[Stored entries]

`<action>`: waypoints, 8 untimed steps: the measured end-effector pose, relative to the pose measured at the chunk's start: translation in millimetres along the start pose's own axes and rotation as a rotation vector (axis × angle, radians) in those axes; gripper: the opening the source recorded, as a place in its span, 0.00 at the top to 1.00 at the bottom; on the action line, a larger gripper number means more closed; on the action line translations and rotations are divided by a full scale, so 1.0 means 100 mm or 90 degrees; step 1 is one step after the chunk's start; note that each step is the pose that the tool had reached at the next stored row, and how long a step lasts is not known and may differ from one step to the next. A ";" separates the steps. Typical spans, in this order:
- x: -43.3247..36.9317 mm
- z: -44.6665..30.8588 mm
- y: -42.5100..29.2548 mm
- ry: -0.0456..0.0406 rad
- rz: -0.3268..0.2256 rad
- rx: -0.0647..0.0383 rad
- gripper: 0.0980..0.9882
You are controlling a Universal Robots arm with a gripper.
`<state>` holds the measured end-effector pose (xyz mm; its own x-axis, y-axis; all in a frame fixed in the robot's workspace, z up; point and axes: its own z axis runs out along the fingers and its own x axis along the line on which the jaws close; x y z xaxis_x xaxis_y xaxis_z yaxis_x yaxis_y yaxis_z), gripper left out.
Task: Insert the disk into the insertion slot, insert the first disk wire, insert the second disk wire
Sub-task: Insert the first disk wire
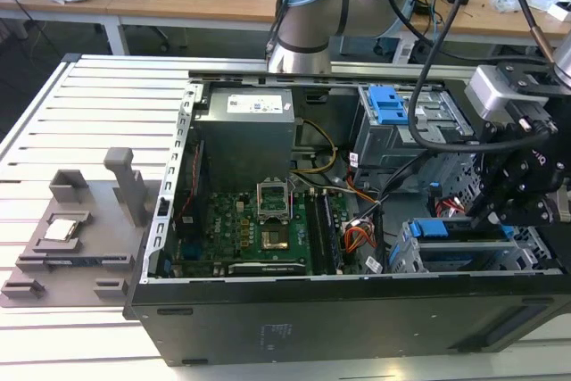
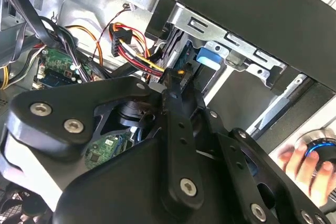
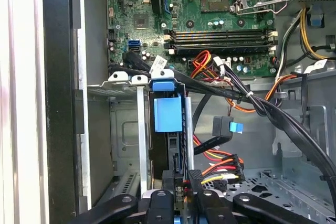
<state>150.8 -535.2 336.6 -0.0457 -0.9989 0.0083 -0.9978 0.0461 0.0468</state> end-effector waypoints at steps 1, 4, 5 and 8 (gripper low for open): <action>0.000 -0.039 0.002 -0.0001 0.000 0.000 0.84; 0.001 -0.206 0.010 -0.0002 0.000 0.000 0.84; -0.002 -0.260 0.013 -0.0001 0.000 0.000 0.84; -0.028 -0.409 0.021 -0.0001 0.000 0.000 0.99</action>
<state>150.7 -532.1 377.5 -0.0458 -0.9989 0.0081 -0.9978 0.0461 0.0467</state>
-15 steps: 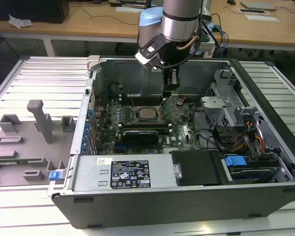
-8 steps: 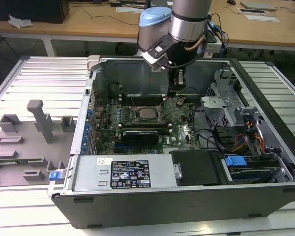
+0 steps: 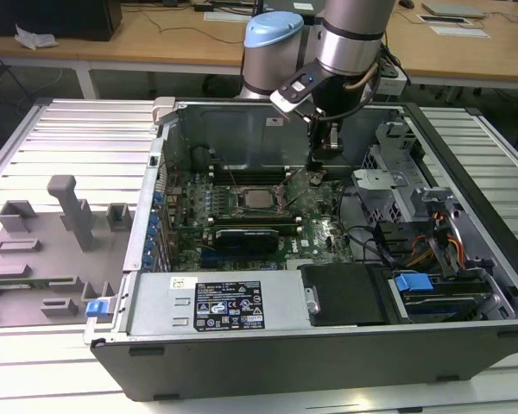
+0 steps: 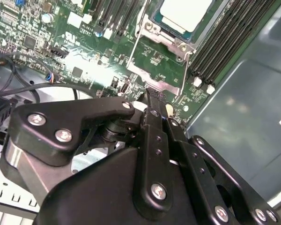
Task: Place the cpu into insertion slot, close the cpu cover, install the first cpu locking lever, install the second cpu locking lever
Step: 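Close the cpu cover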
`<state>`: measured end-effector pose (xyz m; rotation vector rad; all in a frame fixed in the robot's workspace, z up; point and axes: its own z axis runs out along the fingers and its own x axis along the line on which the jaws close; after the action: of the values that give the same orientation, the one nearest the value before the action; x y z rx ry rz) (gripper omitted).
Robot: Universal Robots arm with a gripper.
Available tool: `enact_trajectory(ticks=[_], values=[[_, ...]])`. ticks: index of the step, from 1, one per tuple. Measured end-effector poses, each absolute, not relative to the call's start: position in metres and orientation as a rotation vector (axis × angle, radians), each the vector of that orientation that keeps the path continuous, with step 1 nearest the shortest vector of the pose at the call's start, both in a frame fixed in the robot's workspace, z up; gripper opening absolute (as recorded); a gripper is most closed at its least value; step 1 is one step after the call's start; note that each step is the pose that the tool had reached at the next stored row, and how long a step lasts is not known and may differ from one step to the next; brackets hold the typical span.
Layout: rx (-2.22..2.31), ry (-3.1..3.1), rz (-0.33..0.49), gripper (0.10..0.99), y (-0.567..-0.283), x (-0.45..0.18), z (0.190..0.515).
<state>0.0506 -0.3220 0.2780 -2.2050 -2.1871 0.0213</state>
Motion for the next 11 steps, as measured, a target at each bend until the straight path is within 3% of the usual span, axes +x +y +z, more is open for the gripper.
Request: enact_trajectory(ticks=[11], values=[[-2.166,-2.230,0.024,0.106,-0.322,0.058,0.256]])
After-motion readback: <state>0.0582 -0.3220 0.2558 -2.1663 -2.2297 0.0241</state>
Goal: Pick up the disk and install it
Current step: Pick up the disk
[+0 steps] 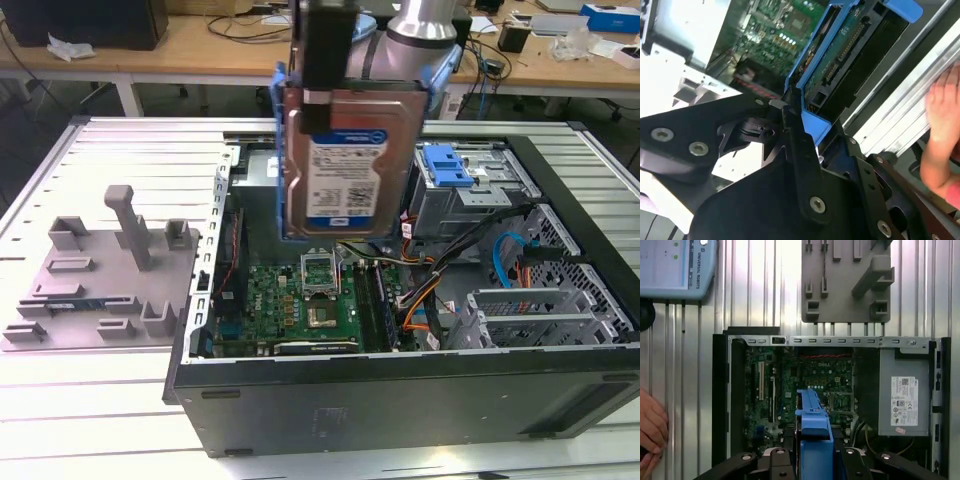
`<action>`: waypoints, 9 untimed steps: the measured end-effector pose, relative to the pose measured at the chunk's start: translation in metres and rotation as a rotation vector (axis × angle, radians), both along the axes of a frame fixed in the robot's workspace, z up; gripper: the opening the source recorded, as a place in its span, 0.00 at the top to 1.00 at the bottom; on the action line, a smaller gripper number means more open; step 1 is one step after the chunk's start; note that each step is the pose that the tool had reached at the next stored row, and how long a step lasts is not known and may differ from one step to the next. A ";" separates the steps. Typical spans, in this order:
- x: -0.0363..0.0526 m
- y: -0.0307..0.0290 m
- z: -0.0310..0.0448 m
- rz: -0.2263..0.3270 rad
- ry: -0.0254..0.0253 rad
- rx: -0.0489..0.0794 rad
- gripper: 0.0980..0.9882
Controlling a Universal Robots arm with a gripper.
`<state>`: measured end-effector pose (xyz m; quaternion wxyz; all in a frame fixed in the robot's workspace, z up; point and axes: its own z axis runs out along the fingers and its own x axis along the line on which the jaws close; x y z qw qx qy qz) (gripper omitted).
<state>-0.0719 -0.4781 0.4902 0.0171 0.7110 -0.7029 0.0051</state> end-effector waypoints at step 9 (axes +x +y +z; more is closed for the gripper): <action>0.0414 -0.0150 0.0000 0.000 0.0011 0.000 0.70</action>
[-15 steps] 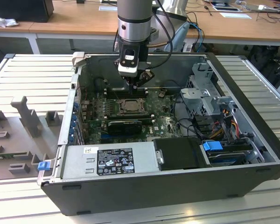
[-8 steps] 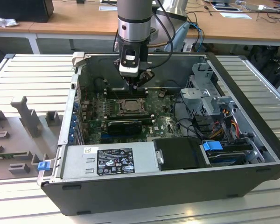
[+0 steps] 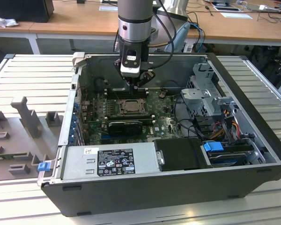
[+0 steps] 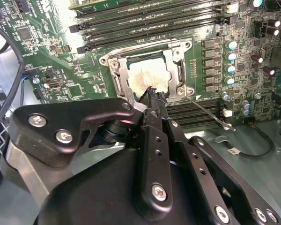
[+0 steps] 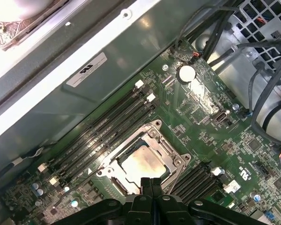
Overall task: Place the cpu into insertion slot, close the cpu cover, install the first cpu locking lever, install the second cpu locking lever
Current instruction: 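Install the first cpu locking lever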
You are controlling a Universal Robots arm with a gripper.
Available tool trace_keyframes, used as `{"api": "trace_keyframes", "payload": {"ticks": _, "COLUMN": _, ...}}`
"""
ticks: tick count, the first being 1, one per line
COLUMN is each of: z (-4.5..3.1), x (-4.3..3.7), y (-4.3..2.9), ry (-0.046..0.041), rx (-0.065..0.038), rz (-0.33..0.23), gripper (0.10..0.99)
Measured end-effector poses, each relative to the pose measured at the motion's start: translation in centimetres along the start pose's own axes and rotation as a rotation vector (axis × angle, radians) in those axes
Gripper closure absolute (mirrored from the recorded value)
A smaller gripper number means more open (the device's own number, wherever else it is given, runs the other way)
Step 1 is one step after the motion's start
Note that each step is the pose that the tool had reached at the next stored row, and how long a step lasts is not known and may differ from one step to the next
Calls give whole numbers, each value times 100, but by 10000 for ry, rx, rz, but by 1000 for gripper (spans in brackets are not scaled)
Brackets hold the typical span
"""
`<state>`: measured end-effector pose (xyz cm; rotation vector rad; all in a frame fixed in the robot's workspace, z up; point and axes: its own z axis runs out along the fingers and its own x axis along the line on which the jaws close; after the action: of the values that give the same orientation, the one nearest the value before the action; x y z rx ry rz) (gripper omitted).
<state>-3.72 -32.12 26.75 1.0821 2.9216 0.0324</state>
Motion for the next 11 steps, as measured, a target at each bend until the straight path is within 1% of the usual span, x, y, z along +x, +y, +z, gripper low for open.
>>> {"api": "trace_keyframes", "payload": {"ticks": 11, "z": 0, "x": 0, "y": 0, "ry": 9, "rx": -5, "rz": -316, "gripper": 980}}
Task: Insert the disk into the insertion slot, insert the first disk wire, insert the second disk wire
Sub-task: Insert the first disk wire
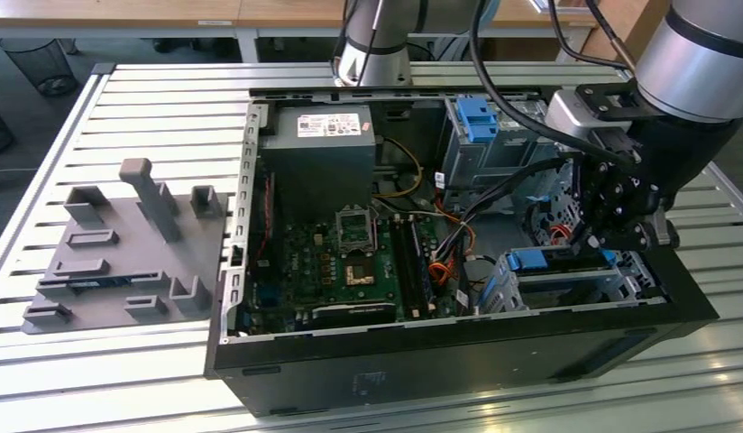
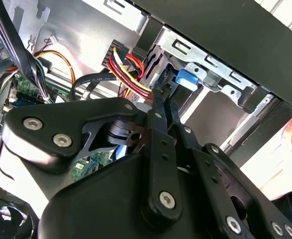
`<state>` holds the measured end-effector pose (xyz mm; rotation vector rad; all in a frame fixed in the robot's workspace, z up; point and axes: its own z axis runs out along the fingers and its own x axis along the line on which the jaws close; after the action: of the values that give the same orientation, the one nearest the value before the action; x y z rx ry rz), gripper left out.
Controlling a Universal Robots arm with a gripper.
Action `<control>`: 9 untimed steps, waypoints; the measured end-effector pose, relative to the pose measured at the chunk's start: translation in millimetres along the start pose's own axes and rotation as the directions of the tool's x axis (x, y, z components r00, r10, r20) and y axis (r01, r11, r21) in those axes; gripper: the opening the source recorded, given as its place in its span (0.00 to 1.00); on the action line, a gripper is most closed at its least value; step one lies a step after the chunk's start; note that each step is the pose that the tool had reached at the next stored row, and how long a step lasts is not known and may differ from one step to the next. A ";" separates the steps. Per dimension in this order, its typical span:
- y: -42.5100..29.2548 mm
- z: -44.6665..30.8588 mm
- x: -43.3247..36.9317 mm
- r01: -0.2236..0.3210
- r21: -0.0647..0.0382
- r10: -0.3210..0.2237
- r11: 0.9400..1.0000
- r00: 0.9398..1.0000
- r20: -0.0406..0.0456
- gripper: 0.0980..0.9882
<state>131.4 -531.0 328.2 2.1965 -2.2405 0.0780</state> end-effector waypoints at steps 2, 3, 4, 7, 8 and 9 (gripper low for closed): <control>0.0 0.5 0.0 0.000 0.000 0.000 1.000 1.000 0.000 0.08; 0.0 0.7 0.0 0.000 0.000 0.000 1.000 1.000 0.000 0.08; 0.0 0.8 0.0 0.000 0.000 0.000 1.000 1.000 0.000 0.08; 0.1 1.2 0.0 0.000 0.000 0.000 1.000 1.000 0.001 0.08; 0.1 1.3 -0.1 0.000 0.000 0.000 1.000 1.000 0.001 0.09; 0.1 1.2 0.0 0.000 0.000 0.000 1.000 1.000 0.001 0.09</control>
<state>131.3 -531.0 327.0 2.1968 -2.2410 0.0770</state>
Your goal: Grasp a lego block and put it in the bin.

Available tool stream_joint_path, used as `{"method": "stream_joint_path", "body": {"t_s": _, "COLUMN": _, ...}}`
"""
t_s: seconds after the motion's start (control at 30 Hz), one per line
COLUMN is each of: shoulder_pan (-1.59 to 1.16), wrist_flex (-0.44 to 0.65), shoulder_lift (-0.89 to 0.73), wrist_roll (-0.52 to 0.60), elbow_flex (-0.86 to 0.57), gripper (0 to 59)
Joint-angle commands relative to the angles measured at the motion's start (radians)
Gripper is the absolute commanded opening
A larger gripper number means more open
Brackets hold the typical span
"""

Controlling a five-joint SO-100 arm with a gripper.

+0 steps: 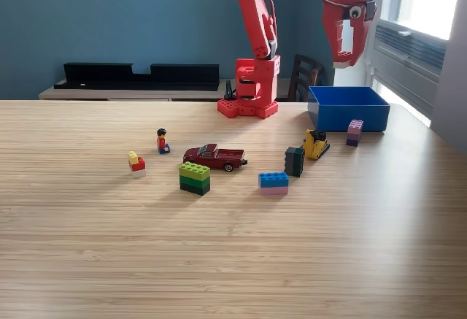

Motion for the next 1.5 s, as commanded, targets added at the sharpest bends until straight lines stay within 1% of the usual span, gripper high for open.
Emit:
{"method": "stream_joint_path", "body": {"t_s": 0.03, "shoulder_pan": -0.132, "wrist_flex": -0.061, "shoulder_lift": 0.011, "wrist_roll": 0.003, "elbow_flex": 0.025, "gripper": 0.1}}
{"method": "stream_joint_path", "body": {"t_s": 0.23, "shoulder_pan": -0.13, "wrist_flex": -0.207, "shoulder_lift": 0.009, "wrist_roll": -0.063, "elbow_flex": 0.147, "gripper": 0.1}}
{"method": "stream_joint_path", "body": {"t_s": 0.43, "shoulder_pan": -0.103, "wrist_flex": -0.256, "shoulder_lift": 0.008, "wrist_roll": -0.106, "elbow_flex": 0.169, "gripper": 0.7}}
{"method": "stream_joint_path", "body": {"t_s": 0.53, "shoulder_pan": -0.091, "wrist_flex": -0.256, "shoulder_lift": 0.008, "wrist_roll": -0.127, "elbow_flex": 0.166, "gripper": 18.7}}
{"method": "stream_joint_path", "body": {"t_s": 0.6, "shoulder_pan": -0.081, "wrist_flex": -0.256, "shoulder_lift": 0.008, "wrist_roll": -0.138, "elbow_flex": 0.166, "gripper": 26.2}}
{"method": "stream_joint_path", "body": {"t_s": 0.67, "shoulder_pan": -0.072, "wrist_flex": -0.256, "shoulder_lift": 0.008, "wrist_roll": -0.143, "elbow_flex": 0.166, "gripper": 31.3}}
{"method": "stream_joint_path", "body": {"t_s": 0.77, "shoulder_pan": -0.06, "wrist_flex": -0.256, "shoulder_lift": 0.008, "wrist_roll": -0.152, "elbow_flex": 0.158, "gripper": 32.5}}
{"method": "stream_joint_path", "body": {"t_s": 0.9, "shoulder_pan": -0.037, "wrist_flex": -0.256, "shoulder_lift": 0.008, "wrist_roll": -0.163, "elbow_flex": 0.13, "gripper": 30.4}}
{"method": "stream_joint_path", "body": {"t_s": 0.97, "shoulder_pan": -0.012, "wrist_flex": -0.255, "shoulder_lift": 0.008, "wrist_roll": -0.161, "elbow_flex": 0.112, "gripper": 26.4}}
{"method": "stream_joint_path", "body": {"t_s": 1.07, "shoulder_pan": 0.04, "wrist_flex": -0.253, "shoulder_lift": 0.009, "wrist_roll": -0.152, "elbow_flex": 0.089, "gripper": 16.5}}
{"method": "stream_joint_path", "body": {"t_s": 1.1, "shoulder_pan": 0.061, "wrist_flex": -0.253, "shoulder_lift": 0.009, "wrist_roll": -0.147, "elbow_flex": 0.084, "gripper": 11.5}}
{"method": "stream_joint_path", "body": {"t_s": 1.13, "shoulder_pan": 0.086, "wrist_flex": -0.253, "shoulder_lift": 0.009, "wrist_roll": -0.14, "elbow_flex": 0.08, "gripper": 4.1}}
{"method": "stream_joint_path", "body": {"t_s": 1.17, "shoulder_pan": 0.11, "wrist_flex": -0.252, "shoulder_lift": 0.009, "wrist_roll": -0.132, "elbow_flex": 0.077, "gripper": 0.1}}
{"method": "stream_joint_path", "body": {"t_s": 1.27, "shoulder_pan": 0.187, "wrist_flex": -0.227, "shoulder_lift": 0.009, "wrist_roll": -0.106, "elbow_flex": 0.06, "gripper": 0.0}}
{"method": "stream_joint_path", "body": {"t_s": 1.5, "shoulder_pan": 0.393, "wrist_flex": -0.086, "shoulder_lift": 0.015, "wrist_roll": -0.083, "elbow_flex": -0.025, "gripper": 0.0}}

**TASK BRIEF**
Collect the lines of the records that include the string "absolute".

**EXERCISE RESPONSE**
Available tool: `enact_trajectory(ticks=[_], values=[[_, ...]])`. ticks: index of the step, from 1, one per tuple. Measured end-effector poses, each absolute, not relative to the call's start: position in metres and orientation as a rotation vector (axis × angle, radians), each the vector of that orientation that keeps the path continuous, with step 1 nearest the shortest vector of the pose at the call's start, both in a frame fixed in the robot's workspace, z up; gripper opening absolute (as recorded); a gripper is most closed at its least value; step 1 is one step after the call's start; note that each step is the pose that the tool had reached at the next stored row, and how long a step lasts is not known and may differ from one step to the next; brackets hold the typical span.
Gripper closure absolute (mirrored from the recorded value)
Gripper is the absolute commanded opening

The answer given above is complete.